One line in the listing below contains "Where can the white black left". Repeat that line and each line after it exactly, ending with the last one.

======

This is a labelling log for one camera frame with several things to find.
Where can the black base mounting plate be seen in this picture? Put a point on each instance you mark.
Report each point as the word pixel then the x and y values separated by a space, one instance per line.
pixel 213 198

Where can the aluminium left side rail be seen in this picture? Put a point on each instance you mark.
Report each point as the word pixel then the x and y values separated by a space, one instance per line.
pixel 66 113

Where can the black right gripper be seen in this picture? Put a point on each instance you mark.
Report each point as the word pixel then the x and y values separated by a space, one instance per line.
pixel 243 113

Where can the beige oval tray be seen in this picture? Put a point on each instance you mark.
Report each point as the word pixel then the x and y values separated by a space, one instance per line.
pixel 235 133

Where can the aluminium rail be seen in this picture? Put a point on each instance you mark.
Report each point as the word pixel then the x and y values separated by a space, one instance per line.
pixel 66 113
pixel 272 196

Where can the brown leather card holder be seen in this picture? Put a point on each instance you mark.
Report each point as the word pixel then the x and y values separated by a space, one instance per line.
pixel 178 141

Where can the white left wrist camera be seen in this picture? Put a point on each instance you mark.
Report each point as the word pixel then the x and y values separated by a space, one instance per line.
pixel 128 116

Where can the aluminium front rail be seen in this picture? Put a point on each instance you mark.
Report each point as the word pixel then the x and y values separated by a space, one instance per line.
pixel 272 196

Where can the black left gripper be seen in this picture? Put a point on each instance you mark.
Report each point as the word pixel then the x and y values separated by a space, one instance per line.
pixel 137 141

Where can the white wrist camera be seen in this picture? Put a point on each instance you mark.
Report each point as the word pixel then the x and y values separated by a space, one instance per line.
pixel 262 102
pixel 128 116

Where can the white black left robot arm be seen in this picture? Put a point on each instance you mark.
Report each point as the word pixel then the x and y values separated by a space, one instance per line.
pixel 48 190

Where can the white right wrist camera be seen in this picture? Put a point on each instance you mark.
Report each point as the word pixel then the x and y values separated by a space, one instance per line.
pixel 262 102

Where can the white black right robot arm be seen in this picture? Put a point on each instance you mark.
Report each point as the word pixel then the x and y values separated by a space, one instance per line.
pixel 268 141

======

**Exercise answer:**
Where can the white black left robot arm be seen in this picture? Put a point on each instance you mark.
Report each point as the word pixel then the x and y values separated by a space, one instance per line.
pixel 48 190

Where can the white right wrist camera be seen in this picture? Put a point on each instance you mark.
Report each point as the word pixel then the x and y values separated by a space, one instance per line.
pixel 262 102

Where can the white black right robot arm be seen in this picture? Put a point on each instance you mark.
Report each point as the word pixel then the x and y values separated by a space, one instance per line.
pixel 268 141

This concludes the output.